Casca Highbottom played by Peter Dinklage was a trooper. He paralleled Plutarch Heavens from the Hunger Games: Mockingjay movies in that they both secretly hated the Hunger Games and wanted to stop it. Dinklage even more so because it was his idea that sparked the fire for it to start in the first place. He spent the better part of the first ten years of its inception trying to undermine and destroy the Hunger Games. It was almost going to happen too until Snow started coming up with ideas to make the games more attractive to the audience thereby saving it. In the end, Dinklage lost his life to the Snow that we all know. A younger version but still ruthless.

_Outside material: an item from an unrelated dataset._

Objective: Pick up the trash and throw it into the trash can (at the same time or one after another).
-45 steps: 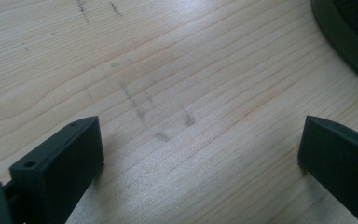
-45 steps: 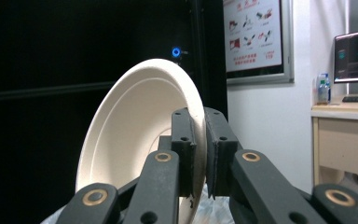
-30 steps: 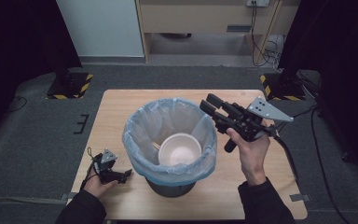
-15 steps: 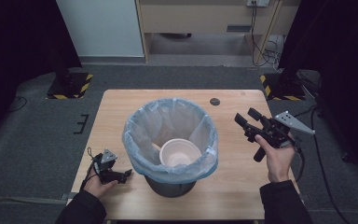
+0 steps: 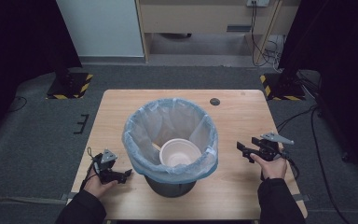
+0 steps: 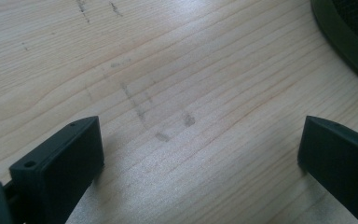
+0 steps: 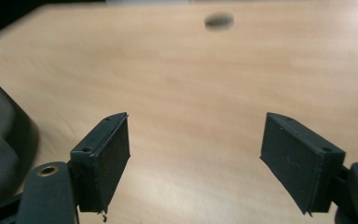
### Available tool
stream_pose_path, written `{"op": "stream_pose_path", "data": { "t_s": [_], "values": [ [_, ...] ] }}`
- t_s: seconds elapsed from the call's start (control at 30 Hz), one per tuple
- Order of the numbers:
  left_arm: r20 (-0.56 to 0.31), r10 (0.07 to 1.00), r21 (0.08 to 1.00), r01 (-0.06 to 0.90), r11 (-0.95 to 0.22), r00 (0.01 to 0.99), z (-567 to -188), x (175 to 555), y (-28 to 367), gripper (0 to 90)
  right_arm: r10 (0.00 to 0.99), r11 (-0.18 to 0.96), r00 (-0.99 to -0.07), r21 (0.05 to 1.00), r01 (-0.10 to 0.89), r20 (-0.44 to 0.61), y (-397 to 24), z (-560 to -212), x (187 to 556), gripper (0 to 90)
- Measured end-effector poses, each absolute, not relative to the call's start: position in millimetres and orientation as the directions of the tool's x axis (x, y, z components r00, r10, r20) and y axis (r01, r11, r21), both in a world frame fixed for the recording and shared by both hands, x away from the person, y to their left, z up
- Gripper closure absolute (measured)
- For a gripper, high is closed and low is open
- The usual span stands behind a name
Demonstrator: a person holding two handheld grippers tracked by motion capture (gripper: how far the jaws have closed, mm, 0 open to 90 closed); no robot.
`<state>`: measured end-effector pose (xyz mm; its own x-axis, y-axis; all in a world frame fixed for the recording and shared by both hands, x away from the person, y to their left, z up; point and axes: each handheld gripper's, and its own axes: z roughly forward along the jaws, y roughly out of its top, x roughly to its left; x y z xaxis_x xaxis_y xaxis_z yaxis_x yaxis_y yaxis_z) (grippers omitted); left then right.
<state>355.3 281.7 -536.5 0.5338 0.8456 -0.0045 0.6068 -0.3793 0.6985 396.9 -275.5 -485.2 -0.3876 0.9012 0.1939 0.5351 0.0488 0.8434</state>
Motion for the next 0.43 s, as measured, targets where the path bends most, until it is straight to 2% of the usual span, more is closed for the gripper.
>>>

Coriolanus Snow was never a good guy. He just hadn’t grown into his evilness yet at the beginning of the movie. Even when he appeared to be helping for altruistic reasons, he was only looking out for himself and getting his family out of the poor situations they were in. He cares about his status and station more than anything else. It’s no wonder because his father was equally as evil and his grandmother was a fascist classist shrew. Lioness, who I enjoyed learning more about, appeared to be the only one with a pure heart. She kept on trying to keep him in the light but, in his heart, Snow was not all about that. He was practically and his practicality led him to be just like his grandmother and father and everyone else in the capitol.